Objective: Medullary Thyroid Carcinoma (MTC) is a highly chemoresistant malignant neoplasia deriving from parafollicular C cells. Chemotherapy failure has been ascribed, at least in part, to the overexpression by MTC of the multi drug resistance (MDR) 1 gene, encoding a transmembrane glycoprotein (P-gp), that antagonizes intracellular accumulation of cytotoxic agents. P-gp protein expression and function in a rat model has been demonstrated to depend on cyclooxygenase 2 (COX-2) isoform levels, that are found elevated in many human cancers. The aim of our study is to investigate the role of COX-2 pathway in modulating chemoresistance.

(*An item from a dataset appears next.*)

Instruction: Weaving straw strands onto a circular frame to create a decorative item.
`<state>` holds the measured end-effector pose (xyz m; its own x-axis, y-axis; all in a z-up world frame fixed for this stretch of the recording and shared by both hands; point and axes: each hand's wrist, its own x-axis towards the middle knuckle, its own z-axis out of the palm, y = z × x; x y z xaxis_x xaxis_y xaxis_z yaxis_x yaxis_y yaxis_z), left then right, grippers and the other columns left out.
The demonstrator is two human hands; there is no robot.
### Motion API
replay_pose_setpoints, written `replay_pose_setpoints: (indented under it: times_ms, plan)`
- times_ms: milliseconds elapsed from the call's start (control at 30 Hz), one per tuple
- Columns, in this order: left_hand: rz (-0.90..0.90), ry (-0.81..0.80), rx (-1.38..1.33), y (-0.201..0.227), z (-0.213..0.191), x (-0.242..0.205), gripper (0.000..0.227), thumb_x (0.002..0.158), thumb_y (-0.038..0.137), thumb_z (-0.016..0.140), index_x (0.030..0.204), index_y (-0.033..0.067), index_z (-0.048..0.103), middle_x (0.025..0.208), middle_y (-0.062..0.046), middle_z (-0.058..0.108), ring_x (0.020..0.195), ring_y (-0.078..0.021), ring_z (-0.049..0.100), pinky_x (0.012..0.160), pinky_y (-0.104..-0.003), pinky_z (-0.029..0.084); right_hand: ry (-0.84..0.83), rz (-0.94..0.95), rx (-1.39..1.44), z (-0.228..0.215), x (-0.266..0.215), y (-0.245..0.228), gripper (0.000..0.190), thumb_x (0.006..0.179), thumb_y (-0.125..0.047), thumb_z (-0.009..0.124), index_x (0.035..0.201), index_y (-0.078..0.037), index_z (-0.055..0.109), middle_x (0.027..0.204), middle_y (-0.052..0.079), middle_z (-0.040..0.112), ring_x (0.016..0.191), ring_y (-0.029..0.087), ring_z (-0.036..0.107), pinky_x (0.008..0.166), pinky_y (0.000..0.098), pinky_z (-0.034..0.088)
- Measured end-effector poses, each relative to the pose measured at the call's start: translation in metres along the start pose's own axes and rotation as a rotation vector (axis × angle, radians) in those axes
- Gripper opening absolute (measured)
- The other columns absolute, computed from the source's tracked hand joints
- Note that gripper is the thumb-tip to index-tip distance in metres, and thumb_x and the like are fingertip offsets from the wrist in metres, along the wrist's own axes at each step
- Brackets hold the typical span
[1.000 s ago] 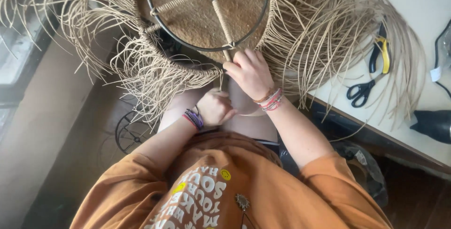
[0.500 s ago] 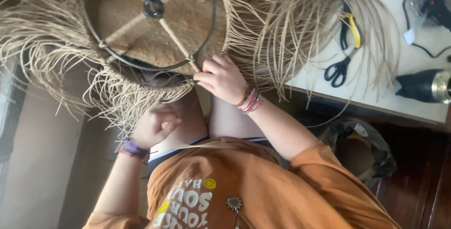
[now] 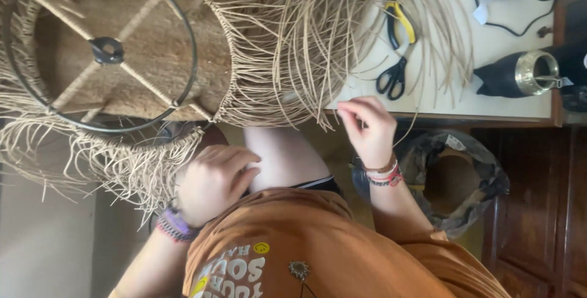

Design and results: We investigated P-gp and COX-2 expression, and then evaluated the sensitizing effects of COX-2 inhibitors on the cytotoxic effects of doxorubicin in the presence or in the absence of PGE₂ in primary cultures and in a human MTC cell line, TT. Moreover, P-gp function has been studied. Our data show that TT cells express both MDR1 and COX-2, and that Rofecoxib, a selective COX-2 inhibitor, sensitizes TT cells to the cytotoxic effects of doxorubicin, reducing P-gp expression and function.

Conclusions: Our data suggest that these effects are mediated by a mechanism not involving the generation of PGE₂, but possibly implicating the synthesis of other COX-2 products.